• _Your task_
Find the line that contains "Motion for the". Repeat that line and all lines following it, exactly, through the end of the listing below.

Dataset extract below:

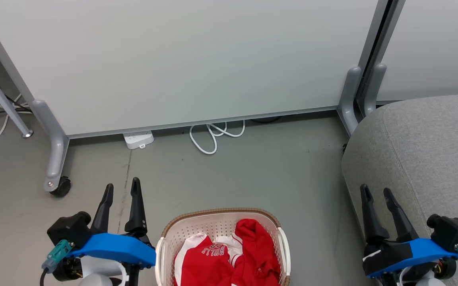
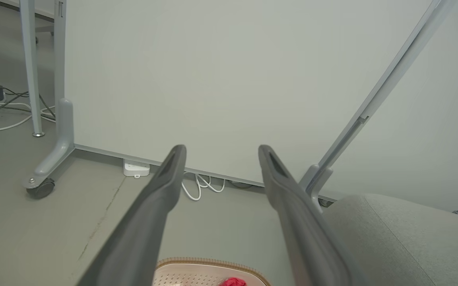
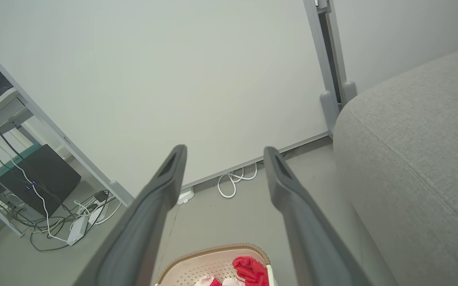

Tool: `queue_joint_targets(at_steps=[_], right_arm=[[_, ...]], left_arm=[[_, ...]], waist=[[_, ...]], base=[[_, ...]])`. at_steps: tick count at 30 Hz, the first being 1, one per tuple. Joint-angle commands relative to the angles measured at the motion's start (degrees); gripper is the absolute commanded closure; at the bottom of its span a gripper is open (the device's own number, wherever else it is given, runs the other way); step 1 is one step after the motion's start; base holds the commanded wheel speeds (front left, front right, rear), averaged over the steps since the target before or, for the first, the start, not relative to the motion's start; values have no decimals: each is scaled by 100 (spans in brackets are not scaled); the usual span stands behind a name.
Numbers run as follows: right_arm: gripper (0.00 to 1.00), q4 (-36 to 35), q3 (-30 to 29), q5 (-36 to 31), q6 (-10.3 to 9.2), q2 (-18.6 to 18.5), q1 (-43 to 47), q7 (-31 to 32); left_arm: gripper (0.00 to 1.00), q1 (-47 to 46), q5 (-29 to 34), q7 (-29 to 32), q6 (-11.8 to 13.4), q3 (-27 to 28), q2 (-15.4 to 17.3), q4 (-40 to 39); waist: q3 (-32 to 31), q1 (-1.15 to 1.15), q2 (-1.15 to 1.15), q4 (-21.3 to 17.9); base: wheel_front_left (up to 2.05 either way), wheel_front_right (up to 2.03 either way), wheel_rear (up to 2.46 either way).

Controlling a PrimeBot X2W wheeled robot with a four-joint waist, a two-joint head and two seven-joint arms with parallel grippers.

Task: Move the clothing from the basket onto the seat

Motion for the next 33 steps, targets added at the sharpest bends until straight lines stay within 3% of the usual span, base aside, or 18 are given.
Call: queue_joint_targets(at_steps=[1, 33], right_arm=[[0, -6, 0, -198, 10, -47, -81, -76], [0, 190, 48, -1841, 13, -51, -96, -470]], left_arm=[[0, -136, 191, -69, 33, -41, 38, -22], [0, -189, 1672, -461, 32, -257, 41, 299]], waist=[[0, 0, 0, 3], [15, 0, 0, 39]], base=[[0, 0, 0], [0, 0, 0]])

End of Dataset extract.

• _Output below_
Motion for the next 33 steps, targets added at the sharpest bends until straight lines stay within 3% of the usual span, base aside, or 18 are given.
Call: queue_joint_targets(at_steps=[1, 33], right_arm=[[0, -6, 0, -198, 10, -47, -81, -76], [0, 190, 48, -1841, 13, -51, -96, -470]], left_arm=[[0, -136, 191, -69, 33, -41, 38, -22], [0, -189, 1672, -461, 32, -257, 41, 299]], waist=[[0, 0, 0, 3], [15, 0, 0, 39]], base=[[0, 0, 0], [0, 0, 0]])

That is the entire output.